Requirement |
Quote the whole listing word for word, please.

Dataset section |
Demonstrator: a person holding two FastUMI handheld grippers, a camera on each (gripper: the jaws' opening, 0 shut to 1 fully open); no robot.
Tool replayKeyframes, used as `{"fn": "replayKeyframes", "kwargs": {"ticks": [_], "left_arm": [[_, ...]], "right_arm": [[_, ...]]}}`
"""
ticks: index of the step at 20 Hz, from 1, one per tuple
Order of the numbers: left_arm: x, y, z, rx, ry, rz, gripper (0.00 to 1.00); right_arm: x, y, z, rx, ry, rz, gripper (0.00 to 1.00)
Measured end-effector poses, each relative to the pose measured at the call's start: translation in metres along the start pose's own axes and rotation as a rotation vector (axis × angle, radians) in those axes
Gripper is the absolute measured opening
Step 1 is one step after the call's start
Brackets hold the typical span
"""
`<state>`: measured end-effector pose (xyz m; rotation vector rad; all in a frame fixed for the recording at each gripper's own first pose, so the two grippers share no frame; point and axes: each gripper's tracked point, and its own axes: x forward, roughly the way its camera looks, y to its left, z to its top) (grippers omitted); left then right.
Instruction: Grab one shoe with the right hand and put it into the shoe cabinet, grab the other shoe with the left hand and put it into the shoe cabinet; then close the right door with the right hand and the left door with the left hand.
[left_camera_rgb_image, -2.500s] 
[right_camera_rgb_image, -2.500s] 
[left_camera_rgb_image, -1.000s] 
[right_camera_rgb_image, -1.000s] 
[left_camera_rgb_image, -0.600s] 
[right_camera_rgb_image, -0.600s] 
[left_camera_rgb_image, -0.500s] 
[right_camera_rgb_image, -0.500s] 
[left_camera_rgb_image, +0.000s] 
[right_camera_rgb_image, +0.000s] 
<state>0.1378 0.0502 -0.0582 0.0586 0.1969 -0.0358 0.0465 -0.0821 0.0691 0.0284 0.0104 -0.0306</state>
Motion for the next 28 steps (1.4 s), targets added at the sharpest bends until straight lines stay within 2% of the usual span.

The completed task |
Demonstrator: a person holding two FastUMI handheld grippers, a camera on each (gripper: the jaws' opening, 0 shut to 1 fully open); no robot.
Tool replayKeyframes, used as `{"fn": "replayKeyframes", "kwargs": {"ticks": [_], "left_arm": [[_, ...]], "right_arm": [[_, ...]]}}`
"""
ticks: index of the step at 20 Hz, from 1, one per tuple
Order of the numbers: left_arm: x, y, z, rx, ry, rz, gripper (0.00 to 1.00); right_arm: x, y, z, rx, ry, rz, gripper (0.00 to 1.00)
Measured end-effector poses, each relative to the pose measured at the call's start: translation in metres along the start pose's own axes and rotation as a rotation vector (axis × angle, radians) in those axes
Gripper is the absolute measured opening
Step 1 is one step after the call's start
Brackets hold the typical span
"""
`<state>`: measured end-effector pose (xyz m; rotation vector rad; all in a frame fixed for the recording at each gripper's own first pose, so the two grippers share no frame; point and axes: each gripper's tracked point, and its own axes: x forward, roughly the way its camera looks, y to its left, z to its top) (grippers omitted); left then right.
Instruction: Grab one shoe with the right hand and put it into the shoe cabinet, grab the other shoe with the left hand and put it into the shoe cabinet; then close the right door with the right hand and the left door with the left hand.
[left_camera_rgb_image, -2.500s] 
[right_camera_rgb_image, -2.500s] 
[left_camera_rgb_image, -1.000s] 
[right_camera_rgb_image, -1.000s] 
[left_camera_rgb_image, -0.600s] 
[right_camera_rgb_image, -0.600s] 
[left_camera_rgb_image, -0.500s] 
[right_camera_rgb_image, -0.500s] 
[left_camera_rgb_image, +0.000s] 
[right_camera_rgb_image, +0.000s] 
<state>0.1378 0.0502 -0.0582 0.0586 0.1969 -0.0358 0.0465 -0.0821 0.0691 0.0284 0.0104 -0.0306</state>
Motion for the next 28 steps (1.4 s), targets added at the sharpest bends until straight lines stay within 2% of the usual span.

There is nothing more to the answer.